Brief → Where a line in the records below includes "clear", pull that line out.
═════ Data shown ═════
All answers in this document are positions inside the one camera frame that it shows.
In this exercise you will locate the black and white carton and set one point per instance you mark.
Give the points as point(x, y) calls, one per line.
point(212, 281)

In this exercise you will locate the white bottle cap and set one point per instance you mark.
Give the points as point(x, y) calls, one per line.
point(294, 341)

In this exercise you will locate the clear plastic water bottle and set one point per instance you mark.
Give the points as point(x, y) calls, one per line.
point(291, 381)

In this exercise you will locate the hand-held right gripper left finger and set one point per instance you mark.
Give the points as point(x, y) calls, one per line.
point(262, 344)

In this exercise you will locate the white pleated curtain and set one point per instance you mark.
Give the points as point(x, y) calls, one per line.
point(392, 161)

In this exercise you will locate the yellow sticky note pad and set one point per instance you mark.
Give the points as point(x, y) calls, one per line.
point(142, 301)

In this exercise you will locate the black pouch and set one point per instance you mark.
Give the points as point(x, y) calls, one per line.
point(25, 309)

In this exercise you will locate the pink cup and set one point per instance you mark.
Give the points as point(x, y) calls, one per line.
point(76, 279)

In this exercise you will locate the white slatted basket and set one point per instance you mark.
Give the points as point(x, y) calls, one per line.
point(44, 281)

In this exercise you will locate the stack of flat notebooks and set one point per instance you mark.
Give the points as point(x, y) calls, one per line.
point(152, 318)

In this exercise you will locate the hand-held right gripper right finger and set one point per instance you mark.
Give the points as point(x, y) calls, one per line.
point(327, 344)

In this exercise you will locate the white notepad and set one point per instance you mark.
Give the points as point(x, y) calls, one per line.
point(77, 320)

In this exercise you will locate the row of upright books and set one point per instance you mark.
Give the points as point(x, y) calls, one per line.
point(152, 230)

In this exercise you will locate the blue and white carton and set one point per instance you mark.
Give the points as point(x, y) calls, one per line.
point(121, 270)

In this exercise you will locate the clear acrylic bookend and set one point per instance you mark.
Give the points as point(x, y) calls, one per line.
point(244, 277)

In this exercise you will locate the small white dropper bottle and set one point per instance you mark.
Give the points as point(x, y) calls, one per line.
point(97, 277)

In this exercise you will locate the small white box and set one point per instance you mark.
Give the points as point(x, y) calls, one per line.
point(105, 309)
═════
═════ Data shown ═════
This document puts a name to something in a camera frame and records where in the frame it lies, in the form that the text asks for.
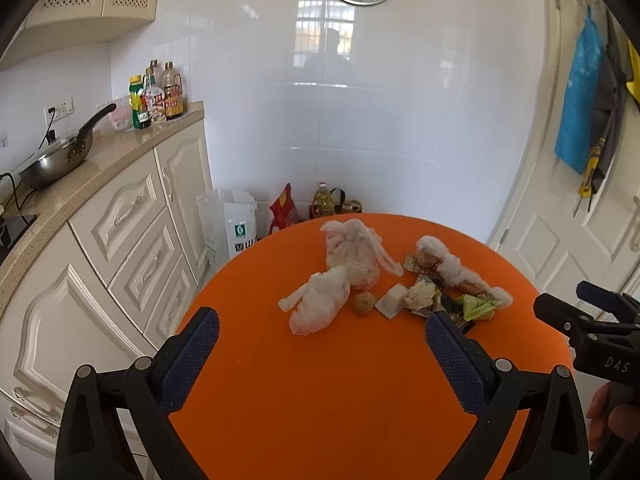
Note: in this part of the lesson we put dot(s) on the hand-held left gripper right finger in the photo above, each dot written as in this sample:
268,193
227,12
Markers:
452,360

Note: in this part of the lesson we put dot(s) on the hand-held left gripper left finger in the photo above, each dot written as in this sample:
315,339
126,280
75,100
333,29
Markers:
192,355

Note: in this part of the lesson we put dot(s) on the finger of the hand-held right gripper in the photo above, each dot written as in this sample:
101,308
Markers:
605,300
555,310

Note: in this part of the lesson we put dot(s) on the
═════
Expected answer →
In this exercise you will locate the clear plastic water bottle and set one point per instance you mark.
In this exercise you will locate the clear acrylic bookend and set one point per instance you mark.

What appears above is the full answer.